Following this identification, Sakowska and her team conducted dedicated deep imaging of the candidate using the Roque de los Muchachos Observatory, resolving individual stars in Andromeda XXXVI and constructing its color-magnitude diagram (CMD). The CMD analysis confirmed the object’s nature as a genuine ultra-faint dwarf galaxy and allowed the team to constrain its stellar population and structural parameters.
Physical properties of Andromeda XXXVI
Andromeda XXXVI sits at a distance of roughly 388,000 light years from the center of Andromeda, well within M31’s virial radius of approximately 850,000 light years, firmly establishing it as a satellite. Its visual magnitude of −6.0 places it among the intrinsically faintest galaxies in the known universe, and its half-light radius of 208 light years makes it one of the most compact UFD satellites associated with Andromeda — potentially the second most compact of its kind around M31.
The galaxy’s metallicity, measured at [Fe/H] = −2.5, reflects an extremely metal-poor stellar population, consistent with a system that ceased star formation long before the universe had time to enrich its interstellar medium through multiple generations of stellar evolution. Its estimated age of approximately 12.5 billion years reinforces this picture, placing the bulk of its star formation squarely within the first billion years after the Big Bang.
An incomplete census of Andromeda’s satellites
Current models of structure formation under the standard ΛCDM cosmological framework predict that large galaxies like Andromeda should host a large number of satellite dwarf galaxies. Estimates suggest Andromeda may harbor close to 100 dwarf satellites, yet only roughly half have been identified to date. The missing satellites problem — the discrepancy between the number of predicted and observed subhalos — remains one of the open tensions in near-field cosmology.
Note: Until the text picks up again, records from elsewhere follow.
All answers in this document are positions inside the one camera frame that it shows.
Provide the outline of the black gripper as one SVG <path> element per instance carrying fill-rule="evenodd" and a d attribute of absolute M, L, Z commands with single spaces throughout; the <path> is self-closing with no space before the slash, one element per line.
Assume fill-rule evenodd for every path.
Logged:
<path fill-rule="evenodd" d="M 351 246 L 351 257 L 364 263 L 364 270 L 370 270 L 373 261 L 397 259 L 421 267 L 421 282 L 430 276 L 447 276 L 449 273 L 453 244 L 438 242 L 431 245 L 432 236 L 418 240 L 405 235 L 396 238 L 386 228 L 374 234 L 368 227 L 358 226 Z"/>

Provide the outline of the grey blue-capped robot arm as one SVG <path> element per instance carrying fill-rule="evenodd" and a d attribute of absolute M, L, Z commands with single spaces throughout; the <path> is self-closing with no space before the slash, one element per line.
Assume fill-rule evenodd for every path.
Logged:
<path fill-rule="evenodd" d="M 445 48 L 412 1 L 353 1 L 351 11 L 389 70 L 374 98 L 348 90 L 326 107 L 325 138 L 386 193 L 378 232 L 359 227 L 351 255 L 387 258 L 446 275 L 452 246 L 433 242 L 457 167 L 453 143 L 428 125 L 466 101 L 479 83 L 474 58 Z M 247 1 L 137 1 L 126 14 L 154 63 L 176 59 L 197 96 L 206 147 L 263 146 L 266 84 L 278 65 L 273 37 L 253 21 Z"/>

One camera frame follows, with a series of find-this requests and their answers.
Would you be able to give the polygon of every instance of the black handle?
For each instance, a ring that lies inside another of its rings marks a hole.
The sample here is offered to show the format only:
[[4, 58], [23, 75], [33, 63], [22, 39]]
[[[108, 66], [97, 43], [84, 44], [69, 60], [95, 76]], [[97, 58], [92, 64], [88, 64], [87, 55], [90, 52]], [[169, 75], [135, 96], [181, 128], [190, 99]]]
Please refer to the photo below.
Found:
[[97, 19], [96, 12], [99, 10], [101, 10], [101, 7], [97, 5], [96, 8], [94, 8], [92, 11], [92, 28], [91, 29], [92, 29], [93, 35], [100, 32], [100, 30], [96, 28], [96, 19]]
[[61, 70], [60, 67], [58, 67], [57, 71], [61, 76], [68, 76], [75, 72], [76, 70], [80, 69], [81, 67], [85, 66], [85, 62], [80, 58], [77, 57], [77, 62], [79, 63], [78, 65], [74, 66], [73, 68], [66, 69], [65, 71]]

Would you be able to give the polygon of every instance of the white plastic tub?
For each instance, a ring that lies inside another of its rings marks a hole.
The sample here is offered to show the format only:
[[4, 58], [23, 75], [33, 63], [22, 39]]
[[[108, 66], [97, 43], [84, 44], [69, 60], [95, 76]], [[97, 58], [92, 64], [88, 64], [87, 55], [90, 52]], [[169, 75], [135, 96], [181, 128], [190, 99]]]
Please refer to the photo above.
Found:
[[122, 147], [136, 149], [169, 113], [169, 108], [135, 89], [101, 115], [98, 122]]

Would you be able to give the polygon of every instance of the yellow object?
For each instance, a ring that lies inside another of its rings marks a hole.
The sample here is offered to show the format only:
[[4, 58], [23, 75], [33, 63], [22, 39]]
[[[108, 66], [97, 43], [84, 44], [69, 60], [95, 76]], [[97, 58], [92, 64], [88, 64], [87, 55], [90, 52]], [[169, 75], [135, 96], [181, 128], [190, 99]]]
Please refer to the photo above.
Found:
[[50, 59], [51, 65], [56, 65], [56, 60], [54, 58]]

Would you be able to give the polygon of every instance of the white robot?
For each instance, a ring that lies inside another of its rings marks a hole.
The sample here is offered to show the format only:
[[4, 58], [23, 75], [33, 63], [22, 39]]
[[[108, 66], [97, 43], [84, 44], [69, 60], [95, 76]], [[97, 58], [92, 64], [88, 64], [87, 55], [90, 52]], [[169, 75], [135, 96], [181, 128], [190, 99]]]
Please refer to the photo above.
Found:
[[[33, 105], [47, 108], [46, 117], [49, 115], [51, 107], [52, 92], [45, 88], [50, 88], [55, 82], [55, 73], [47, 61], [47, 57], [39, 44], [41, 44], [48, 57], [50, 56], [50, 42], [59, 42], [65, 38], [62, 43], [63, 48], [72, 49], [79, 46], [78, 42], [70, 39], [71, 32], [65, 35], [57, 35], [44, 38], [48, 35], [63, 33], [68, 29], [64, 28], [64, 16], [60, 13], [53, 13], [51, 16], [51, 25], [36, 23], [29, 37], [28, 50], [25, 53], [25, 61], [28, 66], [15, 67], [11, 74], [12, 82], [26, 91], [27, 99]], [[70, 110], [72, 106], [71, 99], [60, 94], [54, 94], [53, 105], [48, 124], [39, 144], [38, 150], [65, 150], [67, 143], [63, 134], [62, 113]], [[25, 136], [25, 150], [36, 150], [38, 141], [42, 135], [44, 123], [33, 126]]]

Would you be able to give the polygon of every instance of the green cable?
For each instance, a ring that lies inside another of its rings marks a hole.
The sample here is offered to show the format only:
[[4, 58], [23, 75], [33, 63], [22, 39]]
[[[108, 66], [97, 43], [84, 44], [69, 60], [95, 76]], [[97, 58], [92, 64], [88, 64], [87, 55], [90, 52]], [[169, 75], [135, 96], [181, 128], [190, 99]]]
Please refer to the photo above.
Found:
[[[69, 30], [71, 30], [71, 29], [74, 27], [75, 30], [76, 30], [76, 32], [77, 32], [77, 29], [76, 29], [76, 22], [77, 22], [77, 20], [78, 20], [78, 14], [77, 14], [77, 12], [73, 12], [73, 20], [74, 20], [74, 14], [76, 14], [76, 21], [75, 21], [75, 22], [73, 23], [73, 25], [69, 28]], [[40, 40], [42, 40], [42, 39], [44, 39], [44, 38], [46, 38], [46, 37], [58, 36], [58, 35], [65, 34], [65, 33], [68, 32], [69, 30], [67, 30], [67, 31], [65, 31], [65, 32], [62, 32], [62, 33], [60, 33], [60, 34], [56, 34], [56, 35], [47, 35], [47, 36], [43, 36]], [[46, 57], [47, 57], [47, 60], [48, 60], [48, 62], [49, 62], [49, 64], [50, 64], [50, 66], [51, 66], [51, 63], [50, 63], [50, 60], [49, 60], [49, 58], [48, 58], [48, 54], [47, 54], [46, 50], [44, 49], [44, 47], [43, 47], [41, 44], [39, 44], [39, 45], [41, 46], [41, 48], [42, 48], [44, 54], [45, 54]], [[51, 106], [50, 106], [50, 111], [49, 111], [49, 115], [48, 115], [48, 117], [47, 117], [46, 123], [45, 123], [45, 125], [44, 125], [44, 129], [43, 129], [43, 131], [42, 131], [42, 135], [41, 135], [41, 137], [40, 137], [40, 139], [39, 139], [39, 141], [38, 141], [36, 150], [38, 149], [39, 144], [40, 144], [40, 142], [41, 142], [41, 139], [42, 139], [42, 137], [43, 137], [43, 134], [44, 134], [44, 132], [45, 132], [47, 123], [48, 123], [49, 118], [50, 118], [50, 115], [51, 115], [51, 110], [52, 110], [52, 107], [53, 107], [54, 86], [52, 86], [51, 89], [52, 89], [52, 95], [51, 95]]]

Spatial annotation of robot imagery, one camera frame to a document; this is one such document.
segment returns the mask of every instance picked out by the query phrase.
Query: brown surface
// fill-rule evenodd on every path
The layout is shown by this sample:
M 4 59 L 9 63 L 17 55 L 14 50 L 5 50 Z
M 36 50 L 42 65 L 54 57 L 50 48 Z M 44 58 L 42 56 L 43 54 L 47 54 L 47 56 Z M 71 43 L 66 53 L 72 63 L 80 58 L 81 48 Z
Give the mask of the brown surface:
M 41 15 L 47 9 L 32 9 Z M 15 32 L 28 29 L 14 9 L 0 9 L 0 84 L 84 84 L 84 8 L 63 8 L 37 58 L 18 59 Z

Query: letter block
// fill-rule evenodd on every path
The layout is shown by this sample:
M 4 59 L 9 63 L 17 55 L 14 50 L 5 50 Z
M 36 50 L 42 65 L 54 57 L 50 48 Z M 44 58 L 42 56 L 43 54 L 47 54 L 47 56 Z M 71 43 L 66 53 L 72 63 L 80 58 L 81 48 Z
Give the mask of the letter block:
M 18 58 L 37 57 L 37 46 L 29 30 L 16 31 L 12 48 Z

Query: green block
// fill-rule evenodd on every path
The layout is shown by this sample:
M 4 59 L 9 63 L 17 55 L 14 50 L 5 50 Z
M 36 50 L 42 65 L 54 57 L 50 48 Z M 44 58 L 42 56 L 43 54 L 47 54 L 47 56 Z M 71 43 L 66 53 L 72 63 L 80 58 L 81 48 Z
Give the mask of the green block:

Discoveries like Andromeda XXXVI demonstrate that the census of M31’s satellite population is still incomplete, and that some of the missing objects may simply be too faint and too diffuse to be captured by automated detection methods. The authors highlight the complementary role of visual inspection alongside machine learning approaches, arguing that both are necessary to construct a complete picture of Andromeda’s satellite system.
Why this matters
Each newly confirmed UFD around Andromeda is not merely another entry in a catalog. These galaxies carry encoded within their stars the chemical and dynamical conditions of the primordial universe. Their dark matter content, measured through stellar kinematics, provides constraints on the nature of dark matter itself — whether it behaves as cold, warm, or self-interacting. Their metallicities and age distributions trace the reionization history of the universe. And their spatial distribution around M31 tests the predictions of cosmological simulations at the smallest scales.
Andromeda XXXVI, faint as it is, may yet have much to say.
The full study is available on arXiv: Joanna D. Sakowska et al., «Andromeda XXXVI: discovery of a new ultra-faint dwarf galaxy towards M31,» arXiv (2026). DOI: 10.48550/arxiv.2603.26492.